A differenza di altri temi sacri, compianti come questo raccontano momenti di profonda verità, perché attraverso la rappresentazione della morte di Cristo affrontano il tema della morte in sé e dello strazio di chi rimane. Non è un caso che tante immagini fotografiche di compianti contemporanei, apprezzate e premiate a livello internazionale, siano state equiparate proprio a questi soggetti.

Un compianto di Merillon

Uno dei più celebrati compianti fotografici contemporanei è opera del francese Georges Mérillon (1957), autore, pluripremiato, di importanti reportage realizzati in tutto il mondo. La sua foto più famosa è Veglia funebre in Kosovo, che ha vinto il World Press Photo Award nel 1991. La fotografia ritrae Nasimi Elshani, un ragazzo di 28 anni rimasto ucciso in un’imboscata organizzata dalla polizia serba. Mérillon ha scattato la foto in casa del giovane, dove il cadavere era sdraiato sul pavimento. «Non si sentivano parole o discussioni – ricorda il fotografo – solo grida e lacrime. Rimasi lì solo un minuto poi uscii. Ero commosso dalle grida delle sue donne e dalla presenza di un bambino di tre mesi, il figlio della vittima tra le braccia di sua madre, ai piedi del corpo. La gente ci ha ringraziato per la nostra presenza e ci ha chiesto di dire al mondo quello che avevamo visto».

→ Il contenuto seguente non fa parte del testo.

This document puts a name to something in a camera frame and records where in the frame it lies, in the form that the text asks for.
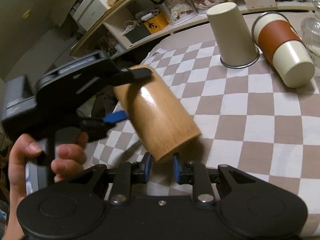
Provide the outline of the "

Georges Mérillon, Veglia funebre in Kosovo, 1991. Fotografia.

Un compianto della Frare

Negli stessi anni, grande scalpore suscitò la riproduzione, su manifesti che riempirono le strade italiane, di un altro drammatico compianto: quello del corpo di David Kirby, vittima dell’Aids, appena deceduto dopo essere stato logorato dalla malattia. La foto originaria era stata scattata dalla fotografa statunitense Thérèse Frare (1958). Pubblicata nel 1990 dalla rivista «Life», aveva vinto in quello stesso anno anche il World Press Photo Award.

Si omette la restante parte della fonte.